Un’occasione persa per il panorama sci-fi horror

L’onestà e la buona fede investite nella realizzazione di un gioco sono chiaramente identificabili da chiunque abbia la capacità di leggere tra le righe, di intravedere le reali intenzioni del team di sviluppo e di trovare qualità distintive anche in un mare di difetti. Syndrome vanta un’onestà intellettuale intrinseca molto spiccata, ma fallisce nel tentativo di crearsi un’identità propria, ispirandosi fin troppo ad opere dello stesso genere, divenendone così una “brutta copia” e perdendo – di fatto – l’occasione di scavarsi una propria nicchia nel panorama di genere.

Perché? Ve lo spieghiamo noi.

Svegliarsi in un’astronave deserta non è più così esaltante

L’incipit di Syndrome è uno dei più familiari per quanto riguarda l’horror fantascientifico: il protagonista si sveglia, totalmente solo e privo di qualsiasi ricordo, in un’astronave deserta e lasciata nel totale abbandono. Cominceremo quindi, come è ovvio che sia, a girovagare per le stanze della nave, tentando di comprendere cosa sia accaduto a tutto l’equipaggio. Non passerà molto tempo che verremo contattati dall’ufficiale di turno, unica anima rimasta in vita a bordo, che ci svelerà poco o nulla sugli avvenimenti precedenti il nostro risveglio, limitandosi a interpretare il ruolo di “guida” e ad affidarci incarichi di vario genere finalizzati alla fuga dall’incubo dentro cui ci siamo destati.

L’introduzione non è delle più originali, e prende spunto a piene mani da titoli fantascientifici ben più conosciuti e marchiati a fuoco nelle nostre memorie videoludiche, mentre la trama verrà man mano svelata tramite i soliti documenti sparsi qua e là negli ambienti. Come da norma di genere, il gioco consiste nel girovagare – più o meno silenziosamente – all’interno dell’astronave per svolgere diverse mansioni, venendo spesso ostacolati dalle presenze ostili e mostruose che ne infestano i vari ambienti. Sicuramente non contestiamo la scelta dell’incipit e dello svolgimento degli eventi visto che, a partire da queste basi sci-fi horror, si può tirar fuori un prodotto più che ottimo, che riesca a promuovere “a colpi d’atmosfera” uno stato di ansia perenne, alimentando inoltre la curiosità del giocatore con una trama intrigante e coinvolgente.
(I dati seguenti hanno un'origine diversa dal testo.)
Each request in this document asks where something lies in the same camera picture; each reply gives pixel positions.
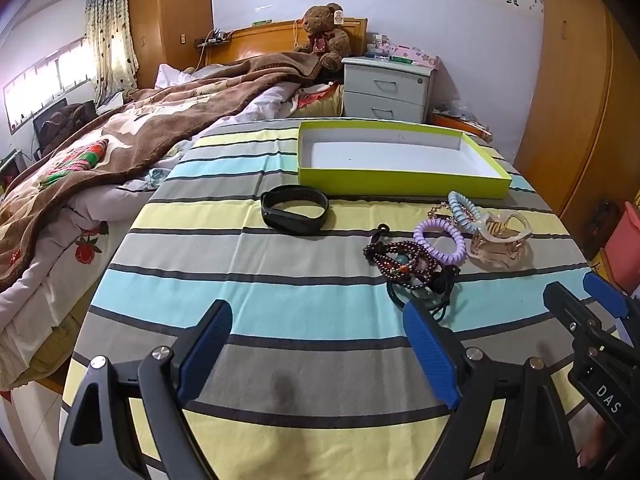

Syndrome, malgrado le premesse, fallisce però su entrambi i fronti. La trama risulta totalmente derivativa e non curata come ci si aspetterebbe, colma tra l’altro di buchi narrativi e priva di colpi di scena degni di tale nome. A mancare è un carattere ed un’individualità distinguibili, elementi assolutamente fondamentali per questo genere, essendo l’horror fantascientifico una categoria ormai più che inflazionata, spremuta e sfruttata in tutte le salse. Forse uno degli errori più grandi del team è stato il proporre un’ambientazione fin troppo asettica e pulita, priva di quella decadenza morbosa e scellerata che, invece, un titolo così dovrebbe veicolare in ogni secondo di gioco: Syndrome non possiede quella puzza di morte, di purulenza e di malattia che si pretende da un horror di questa tipologia.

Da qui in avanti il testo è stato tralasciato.